» **What is required**: Beginning with the line that holds "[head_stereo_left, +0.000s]" and finishing with the line that holds "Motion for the", repeat the listing exactly, leaving every picture out.

» **Given material**:

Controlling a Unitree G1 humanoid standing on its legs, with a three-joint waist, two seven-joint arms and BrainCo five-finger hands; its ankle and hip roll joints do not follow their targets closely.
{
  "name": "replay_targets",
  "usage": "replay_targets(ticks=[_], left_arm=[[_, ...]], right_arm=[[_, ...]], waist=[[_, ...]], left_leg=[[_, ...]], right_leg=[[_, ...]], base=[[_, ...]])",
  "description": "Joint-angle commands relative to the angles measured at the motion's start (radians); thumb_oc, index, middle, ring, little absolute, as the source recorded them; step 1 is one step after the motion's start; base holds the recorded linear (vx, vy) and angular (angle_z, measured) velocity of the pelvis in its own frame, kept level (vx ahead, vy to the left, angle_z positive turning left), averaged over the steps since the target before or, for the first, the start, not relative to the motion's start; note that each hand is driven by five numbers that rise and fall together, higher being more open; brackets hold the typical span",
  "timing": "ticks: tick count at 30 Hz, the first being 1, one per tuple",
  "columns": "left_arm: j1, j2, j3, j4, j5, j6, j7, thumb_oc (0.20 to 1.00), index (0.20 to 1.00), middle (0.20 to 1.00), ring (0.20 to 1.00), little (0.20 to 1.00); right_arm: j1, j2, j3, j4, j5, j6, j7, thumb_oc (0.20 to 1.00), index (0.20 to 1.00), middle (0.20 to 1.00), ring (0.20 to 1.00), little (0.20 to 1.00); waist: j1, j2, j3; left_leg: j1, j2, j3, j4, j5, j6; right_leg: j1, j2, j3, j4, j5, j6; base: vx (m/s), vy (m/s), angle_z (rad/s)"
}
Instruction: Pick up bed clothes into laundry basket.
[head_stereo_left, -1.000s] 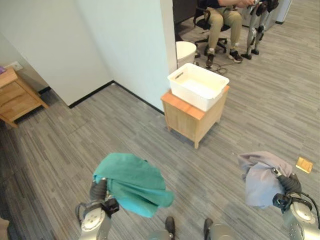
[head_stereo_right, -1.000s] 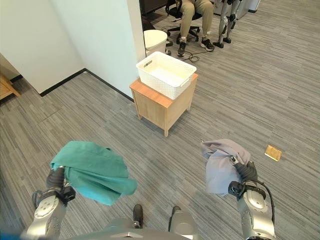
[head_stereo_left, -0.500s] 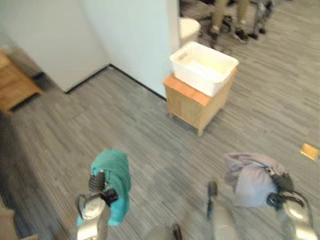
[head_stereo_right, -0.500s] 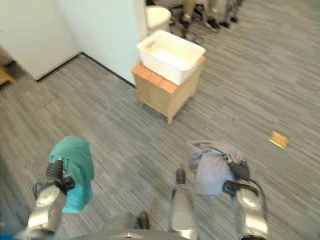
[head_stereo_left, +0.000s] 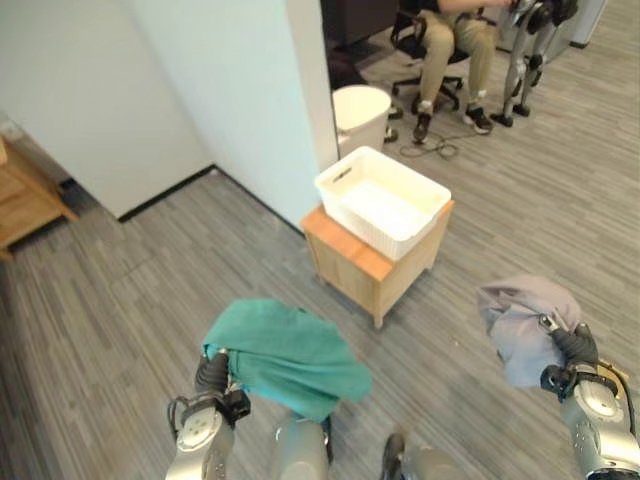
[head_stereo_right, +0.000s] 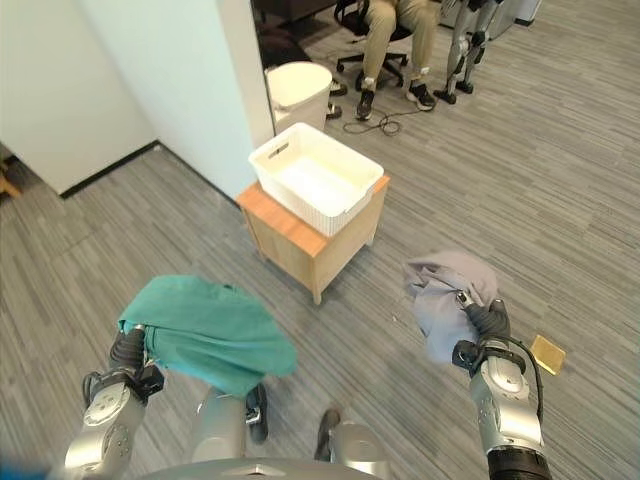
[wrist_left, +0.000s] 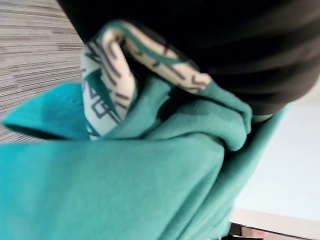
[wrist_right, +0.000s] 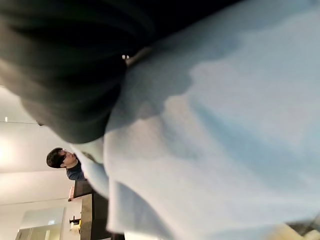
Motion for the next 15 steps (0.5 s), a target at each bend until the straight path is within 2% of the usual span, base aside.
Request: replay_targets(ticks=[1,4,5,8,12,15], left_arm=[[-0.052,0.025,0.027,-0.093,-0.018,-0.070,0.016,0.200,0.200,0.200,0.200,0.200],[-0.062,0.034,0.023,-0.094,-0.014,-0.069,-0.001,0.200,0.200,0.200,0.200,0.200],[-0.067,0.042,0.014,-0.098,-0.014,-0.070,-0.010,0.200,0.200,0.200,0.200,0.200],[-0.077,0.055,0.007,-0.092,-0.011,-0.067,-0.012,0.200,0.200,0.200,0.200,0.200],[-0.076,0.093,0.023,-0.116,0.003,-0.073,-0.009,0.200,0.200,0.200,0.200,0.200],[-0.050,0.107,0.034,-0.116,-0.019,-0.072,-0.007,0.200,0.200,0.200,0.200,0.200]], right_arm=[[-0.036,-0.071,-0.033,-0.070,-0.018,-0.051,0.013,0.200,0.200,0.200,0.200,0.200],[-0.041,-0.076,-0.032,-0.081,-0.034,-0.045,0.029,0.200,0.200,0.200,0.200,0.200],[-0.050,-0.094,-0.039,-0.084,-0.064,-0.043,0.028,0.200,0.200,0.200,0.200,0.200],[-0.065,-0.112,-0.045,-0.072,-0.084,-0.036,0.025,0.200,0.200,0.200,0.200,0.200],[-0.138,-0.188,-0.036,-0.018,-0.115,-0.029,0.023,0.200,0.200,0.200,0.200,0.200],[-0.235,-0.280,-0.012,0.018,-0.108,-0.029,0.028,0.200,0.200,0.200,0.200,0.200]], waist=[[0.015,-0.011,-0.001],[0.015,-0.017,-0.018],[0.013,-0.018,-0.037],[0.014,-0.016,-0.053],[0.032,-0.035,-0.068],[0.064,-0.059,-0.066]], left_leg=[[0.216,0.021,-0.046,-0.062,0.022,-0.068],[0.255,0.019,-0.032,-0.087,0.007,-0.065],[0.295,0.009,-0.023,-0.144,0.003,-0.056],[0.332,-0.006,-0.014,-0.196,0.005,-0.045],[0.346,-0.025,0.000,-0.202,-0.020,-0.021],[0.331,-0.042,0.005,-0.160,-0.068,0.004]], right_leg=[[-0.039,-0.089,0.085,-0.111,0.082,0.112],[-0.036,-0.090,0.090,-0.118,0.083,0.116],[-0.036,-0.091,0.095,-0.131,0.090,0.126],[-0.029,-0.103,0.106,-0.138,0.092,0.138],[-0.031,-0.129,0.120,-0.145,0.101,0.159],[-0.049,-0.155,0.129,-0.104,0.102,0.182]], base=[[0.28,0.087,-0.91],[0.17,0.066,-0.65],[0.21,0.104,0.18],[0.18,0.173,0.02],[0.09,0.110,-0.01],[0.04,0.138,-0.10]])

» **Solved exercise**:
[head_stereo_left, +0.000s] 
[head_stereo_right, +0.000s] 
[wrist_left, +0.000s] 
[wrist_right, +0.000s] 
Motion for the next 15 steps (0.5 s), a target at each bend until the straight path is within 2% of the usual span, base aside.

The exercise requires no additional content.